## TASK ITEM
Go through the material below and state how many lines include "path", giving the number only.
------------------------
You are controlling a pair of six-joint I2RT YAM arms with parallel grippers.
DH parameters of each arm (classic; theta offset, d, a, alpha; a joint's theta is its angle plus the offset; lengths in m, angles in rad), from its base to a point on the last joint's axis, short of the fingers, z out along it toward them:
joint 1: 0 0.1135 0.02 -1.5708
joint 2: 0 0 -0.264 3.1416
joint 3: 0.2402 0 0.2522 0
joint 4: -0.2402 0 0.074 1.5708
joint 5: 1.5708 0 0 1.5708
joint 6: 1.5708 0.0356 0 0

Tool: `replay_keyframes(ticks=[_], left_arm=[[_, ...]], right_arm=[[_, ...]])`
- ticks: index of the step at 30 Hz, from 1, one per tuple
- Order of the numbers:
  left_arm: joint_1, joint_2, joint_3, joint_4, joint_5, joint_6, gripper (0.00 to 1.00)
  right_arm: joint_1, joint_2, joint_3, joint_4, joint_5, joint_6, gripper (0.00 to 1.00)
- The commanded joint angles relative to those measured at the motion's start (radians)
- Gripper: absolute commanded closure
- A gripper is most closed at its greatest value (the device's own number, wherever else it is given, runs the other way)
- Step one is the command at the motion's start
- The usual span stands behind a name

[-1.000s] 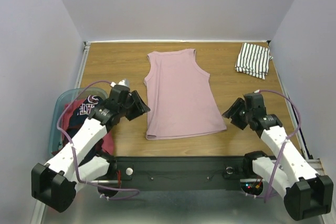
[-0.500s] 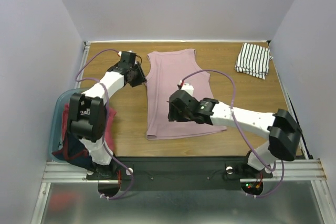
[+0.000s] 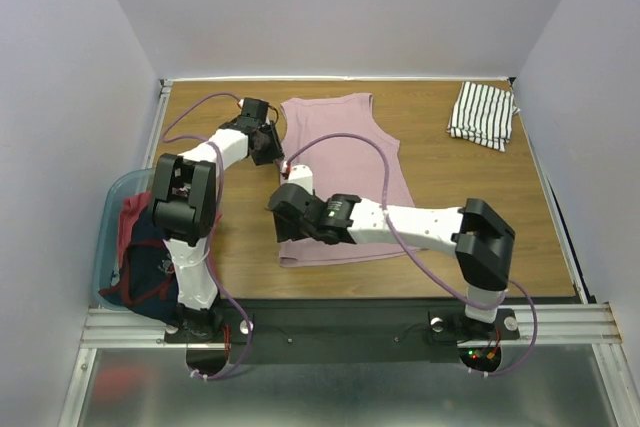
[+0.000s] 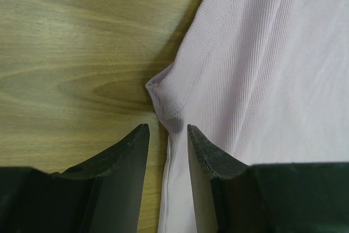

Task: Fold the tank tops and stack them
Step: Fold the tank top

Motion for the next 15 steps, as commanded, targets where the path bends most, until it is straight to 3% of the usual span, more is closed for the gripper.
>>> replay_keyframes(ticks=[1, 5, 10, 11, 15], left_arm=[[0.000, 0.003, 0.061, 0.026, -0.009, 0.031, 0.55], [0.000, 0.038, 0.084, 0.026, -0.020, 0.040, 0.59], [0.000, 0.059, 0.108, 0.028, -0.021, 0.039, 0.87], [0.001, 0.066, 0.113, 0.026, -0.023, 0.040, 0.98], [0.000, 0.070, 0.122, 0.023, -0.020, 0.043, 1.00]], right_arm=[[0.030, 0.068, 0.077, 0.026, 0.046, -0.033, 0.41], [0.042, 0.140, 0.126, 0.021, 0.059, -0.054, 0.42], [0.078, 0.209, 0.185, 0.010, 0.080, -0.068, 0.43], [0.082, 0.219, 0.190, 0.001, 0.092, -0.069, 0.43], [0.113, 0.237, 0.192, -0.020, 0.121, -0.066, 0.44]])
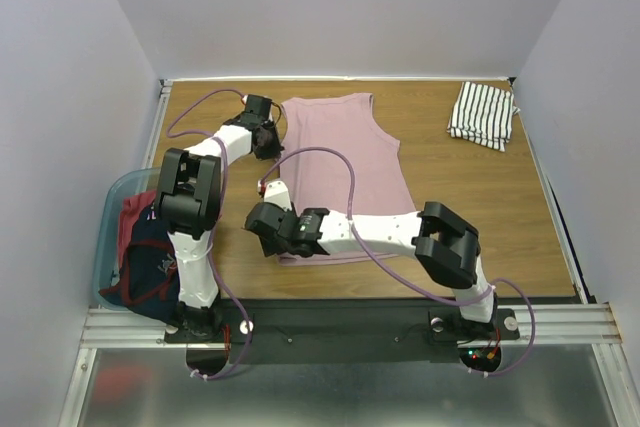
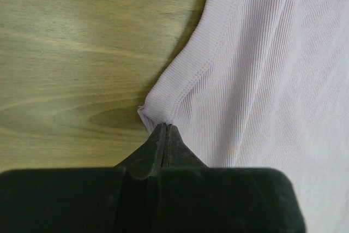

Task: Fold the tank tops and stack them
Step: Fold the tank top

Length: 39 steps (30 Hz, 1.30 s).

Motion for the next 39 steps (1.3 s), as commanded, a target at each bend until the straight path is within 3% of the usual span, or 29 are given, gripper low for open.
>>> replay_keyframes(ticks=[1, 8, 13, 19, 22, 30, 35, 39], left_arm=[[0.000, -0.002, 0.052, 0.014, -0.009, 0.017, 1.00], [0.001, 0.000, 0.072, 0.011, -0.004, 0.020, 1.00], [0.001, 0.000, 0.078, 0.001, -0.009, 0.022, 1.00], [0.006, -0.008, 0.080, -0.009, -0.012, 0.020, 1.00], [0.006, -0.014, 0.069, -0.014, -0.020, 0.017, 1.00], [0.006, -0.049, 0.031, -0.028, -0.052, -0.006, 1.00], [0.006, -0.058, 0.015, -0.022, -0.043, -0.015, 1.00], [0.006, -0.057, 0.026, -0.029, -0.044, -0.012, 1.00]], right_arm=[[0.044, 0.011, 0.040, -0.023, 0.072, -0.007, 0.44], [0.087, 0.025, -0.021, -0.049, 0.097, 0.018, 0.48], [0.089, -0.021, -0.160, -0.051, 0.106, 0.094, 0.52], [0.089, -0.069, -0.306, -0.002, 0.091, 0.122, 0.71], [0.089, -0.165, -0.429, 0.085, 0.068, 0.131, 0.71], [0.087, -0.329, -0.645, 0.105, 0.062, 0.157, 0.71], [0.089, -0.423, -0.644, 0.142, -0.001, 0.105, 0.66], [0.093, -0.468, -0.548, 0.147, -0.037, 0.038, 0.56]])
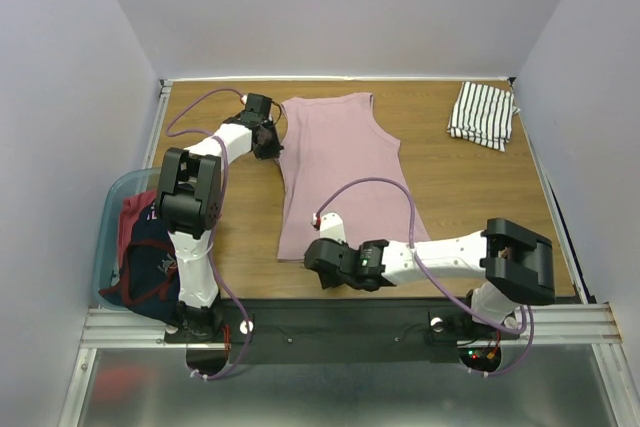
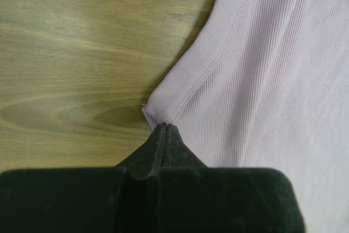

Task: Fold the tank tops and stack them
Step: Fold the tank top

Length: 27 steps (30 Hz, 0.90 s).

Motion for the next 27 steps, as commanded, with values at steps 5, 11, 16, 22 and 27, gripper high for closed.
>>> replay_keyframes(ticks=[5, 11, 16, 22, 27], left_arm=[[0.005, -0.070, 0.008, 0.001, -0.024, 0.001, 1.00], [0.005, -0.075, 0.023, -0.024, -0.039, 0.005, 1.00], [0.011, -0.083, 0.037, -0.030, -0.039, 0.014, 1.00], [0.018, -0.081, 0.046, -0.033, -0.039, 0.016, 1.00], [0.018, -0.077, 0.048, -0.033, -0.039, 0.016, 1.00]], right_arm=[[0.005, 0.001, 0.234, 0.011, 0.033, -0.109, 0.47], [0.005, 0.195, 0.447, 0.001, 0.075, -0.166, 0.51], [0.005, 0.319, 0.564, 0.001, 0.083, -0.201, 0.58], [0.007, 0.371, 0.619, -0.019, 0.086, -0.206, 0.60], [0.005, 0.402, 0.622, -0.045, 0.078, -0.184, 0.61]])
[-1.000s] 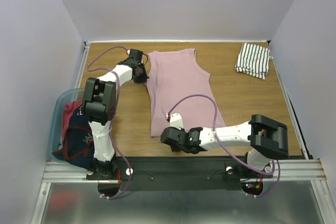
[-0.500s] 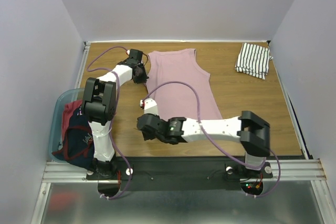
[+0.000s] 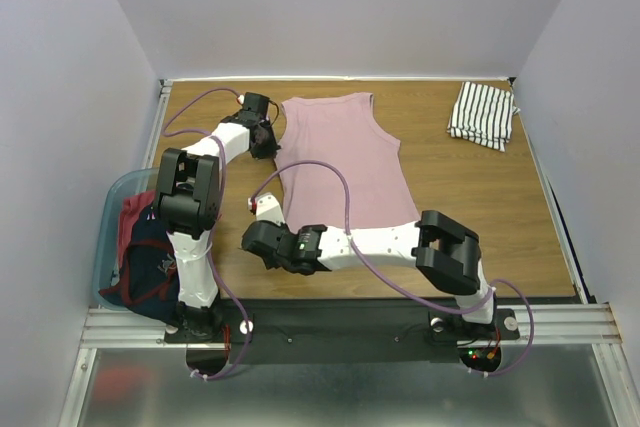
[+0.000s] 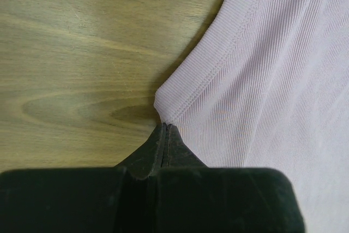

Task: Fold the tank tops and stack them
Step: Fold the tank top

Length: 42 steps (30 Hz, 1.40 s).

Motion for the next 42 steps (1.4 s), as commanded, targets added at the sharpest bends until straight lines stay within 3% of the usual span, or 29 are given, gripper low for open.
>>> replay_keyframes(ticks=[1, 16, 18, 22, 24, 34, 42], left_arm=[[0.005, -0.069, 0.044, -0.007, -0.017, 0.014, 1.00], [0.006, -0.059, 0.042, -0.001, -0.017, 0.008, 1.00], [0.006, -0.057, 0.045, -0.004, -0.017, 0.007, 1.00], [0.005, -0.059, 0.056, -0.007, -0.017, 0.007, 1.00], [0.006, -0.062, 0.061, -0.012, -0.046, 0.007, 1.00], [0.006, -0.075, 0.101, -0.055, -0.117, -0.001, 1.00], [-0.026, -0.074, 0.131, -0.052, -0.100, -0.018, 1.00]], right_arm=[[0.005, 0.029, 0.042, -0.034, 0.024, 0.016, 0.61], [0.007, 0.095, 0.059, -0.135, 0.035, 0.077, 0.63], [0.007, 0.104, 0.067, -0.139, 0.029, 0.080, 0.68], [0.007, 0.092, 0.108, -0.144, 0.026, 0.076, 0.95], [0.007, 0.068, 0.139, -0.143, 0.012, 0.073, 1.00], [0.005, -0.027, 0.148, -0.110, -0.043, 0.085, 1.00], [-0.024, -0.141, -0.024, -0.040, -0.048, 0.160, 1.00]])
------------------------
## TASK OUTPUT
2